"Pretty cool," Demalderis told me. "It's like having a navigational chart, like you'd use in a lake or
saltwater, with the wrecks and reefs marked. Only it works from your car. You're in a place, you want to make a move somewhere else, you just pull it up and find what's nearby, and it tells you the shortest route, so you don't burn up $3-a-gallon gas."
The guide says he's used it to find "small brook-trout streams I could never locate before." He's started recommending it to clients for "the guy who's in town, maybe on business, he's got four hours and a GPS, now he can go fishing in places he'd never know were right there."
This is a wireless-age version of the fishing maps that Ultimate Fishing founder Mike Gogal, a Temple grad and professional video producer, used to publish through the former Alfred B. Patton Co. in the 1990s.
Gogal told me he sold more than 50,000 maps a year, at $5 to $7 each, before his wife's death in 1996. She had handled all customer orders, and he didn't feel like going on without her.
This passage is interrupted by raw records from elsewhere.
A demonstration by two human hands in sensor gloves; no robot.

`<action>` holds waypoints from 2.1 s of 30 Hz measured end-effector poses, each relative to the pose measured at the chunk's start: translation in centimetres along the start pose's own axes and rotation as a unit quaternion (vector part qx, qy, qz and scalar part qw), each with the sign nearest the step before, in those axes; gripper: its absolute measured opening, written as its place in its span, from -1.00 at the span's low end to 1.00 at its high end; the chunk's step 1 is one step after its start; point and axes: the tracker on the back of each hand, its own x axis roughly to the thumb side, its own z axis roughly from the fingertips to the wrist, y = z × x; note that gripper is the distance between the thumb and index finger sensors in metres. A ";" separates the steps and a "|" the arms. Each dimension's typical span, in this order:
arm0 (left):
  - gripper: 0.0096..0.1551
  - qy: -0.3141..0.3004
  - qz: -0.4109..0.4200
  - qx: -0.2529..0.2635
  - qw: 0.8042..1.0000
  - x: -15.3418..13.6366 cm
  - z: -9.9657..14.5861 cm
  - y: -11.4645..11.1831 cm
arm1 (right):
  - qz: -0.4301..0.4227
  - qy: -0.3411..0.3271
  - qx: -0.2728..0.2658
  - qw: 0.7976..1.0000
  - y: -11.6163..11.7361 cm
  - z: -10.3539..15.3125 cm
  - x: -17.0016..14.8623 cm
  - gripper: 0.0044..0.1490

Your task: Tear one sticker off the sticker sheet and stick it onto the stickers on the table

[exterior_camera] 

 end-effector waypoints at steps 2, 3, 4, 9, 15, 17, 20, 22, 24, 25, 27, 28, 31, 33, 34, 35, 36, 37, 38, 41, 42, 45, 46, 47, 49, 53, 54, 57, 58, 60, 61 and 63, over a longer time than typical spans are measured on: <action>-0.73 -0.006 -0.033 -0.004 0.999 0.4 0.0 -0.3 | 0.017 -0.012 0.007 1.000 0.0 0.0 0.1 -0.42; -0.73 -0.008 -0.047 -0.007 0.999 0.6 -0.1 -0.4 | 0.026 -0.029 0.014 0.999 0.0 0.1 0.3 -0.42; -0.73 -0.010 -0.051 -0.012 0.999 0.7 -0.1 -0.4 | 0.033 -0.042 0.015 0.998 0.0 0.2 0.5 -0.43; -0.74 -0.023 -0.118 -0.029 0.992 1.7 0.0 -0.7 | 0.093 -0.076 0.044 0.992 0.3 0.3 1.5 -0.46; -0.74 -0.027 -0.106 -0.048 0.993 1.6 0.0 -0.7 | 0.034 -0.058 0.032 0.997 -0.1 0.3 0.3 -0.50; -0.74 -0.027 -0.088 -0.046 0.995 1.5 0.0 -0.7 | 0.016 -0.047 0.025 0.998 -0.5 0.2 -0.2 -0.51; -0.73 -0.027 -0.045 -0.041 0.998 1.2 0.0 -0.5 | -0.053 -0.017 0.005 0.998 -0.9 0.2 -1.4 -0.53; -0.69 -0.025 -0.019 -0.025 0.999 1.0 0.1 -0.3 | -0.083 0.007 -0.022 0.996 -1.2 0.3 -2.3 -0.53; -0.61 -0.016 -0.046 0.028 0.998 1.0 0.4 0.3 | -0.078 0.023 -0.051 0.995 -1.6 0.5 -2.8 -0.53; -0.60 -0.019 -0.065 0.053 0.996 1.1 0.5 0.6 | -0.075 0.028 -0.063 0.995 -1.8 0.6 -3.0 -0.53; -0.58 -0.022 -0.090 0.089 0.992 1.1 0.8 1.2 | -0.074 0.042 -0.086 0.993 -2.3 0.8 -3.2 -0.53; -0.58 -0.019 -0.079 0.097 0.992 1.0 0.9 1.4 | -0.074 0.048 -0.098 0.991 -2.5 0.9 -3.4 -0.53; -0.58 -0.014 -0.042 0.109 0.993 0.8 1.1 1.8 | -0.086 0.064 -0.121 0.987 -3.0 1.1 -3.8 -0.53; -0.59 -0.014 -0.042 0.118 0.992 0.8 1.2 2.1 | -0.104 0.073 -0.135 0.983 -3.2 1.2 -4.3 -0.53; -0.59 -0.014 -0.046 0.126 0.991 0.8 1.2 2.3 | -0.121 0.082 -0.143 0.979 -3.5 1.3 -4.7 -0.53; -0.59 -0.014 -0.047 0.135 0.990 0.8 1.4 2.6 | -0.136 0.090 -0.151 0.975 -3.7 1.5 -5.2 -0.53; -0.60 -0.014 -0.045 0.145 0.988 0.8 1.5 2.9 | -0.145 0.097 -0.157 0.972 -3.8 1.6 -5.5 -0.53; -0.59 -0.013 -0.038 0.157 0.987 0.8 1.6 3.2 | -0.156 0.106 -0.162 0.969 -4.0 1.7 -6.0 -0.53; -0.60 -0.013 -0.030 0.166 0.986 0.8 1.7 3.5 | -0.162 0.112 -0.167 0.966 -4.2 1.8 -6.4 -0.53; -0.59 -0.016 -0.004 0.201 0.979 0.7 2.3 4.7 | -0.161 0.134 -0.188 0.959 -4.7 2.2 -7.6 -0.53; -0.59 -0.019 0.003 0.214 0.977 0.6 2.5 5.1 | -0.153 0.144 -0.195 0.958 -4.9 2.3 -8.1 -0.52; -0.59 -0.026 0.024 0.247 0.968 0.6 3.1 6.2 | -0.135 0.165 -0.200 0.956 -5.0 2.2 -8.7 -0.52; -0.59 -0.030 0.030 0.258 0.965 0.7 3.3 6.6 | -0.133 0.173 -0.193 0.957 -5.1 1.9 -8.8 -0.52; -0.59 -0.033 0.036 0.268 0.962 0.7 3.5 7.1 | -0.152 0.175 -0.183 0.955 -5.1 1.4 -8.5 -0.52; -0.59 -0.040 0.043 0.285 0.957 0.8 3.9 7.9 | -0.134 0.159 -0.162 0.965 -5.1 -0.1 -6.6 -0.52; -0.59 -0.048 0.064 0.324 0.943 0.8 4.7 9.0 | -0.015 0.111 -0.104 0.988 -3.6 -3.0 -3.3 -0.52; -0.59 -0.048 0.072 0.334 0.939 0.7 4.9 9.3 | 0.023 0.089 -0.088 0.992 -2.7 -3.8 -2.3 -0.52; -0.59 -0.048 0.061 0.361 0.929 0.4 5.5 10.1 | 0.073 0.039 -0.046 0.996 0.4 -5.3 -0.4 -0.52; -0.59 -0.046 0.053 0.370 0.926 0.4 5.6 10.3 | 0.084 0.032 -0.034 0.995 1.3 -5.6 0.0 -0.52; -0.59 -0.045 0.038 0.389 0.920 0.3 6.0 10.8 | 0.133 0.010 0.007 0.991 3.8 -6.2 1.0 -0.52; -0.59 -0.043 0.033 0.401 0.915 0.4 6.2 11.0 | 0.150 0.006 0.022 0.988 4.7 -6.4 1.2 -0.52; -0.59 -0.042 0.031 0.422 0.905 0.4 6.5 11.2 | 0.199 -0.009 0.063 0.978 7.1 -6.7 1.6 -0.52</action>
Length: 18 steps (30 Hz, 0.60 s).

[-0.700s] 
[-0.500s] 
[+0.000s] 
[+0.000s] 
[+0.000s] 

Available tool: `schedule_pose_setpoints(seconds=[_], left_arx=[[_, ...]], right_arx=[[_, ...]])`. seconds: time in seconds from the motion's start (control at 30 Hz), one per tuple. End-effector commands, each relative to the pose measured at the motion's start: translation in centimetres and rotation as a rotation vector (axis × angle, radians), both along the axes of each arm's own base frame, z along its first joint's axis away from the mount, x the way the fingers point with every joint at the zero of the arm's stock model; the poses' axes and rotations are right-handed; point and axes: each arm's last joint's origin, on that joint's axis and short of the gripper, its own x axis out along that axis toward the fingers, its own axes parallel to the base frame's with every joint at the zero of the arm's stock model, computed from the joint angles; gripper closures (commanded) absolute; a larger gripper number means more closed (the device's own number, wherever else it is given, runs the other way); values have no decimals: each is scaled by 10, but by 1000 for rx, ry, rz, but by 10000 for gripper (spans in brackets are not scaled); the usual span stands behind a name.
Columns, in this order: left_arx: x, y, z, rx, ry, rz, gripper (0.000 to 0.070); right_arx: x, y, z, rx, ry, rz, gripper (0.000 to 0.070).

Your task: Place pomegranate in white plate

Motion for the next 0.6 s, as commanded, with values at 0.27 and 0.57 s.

Remarried and resettled in Warrington, Gogal began working on next-generation fishing maps two years ago with neighbor Mark Burdack, a software developer. The new map lives on a thumbnail-size GPS chip inserted into Garmin units. Gogal has also issued a new generation of paper-based Pennsylvania fishing maps (three editions covering different parts of the state, at $15 each) through King of Prussia's Franklin Maps.
On a demonstration, Gogal piloted me toward spots to hunt bass along the Schuylkill, trout in the Wissahickon and Chester Creeks, channel catfish off Flat Rock Dam and the Frankford Arsenal. It's surprising, he said, how fish have recovered in the city and its suburbs.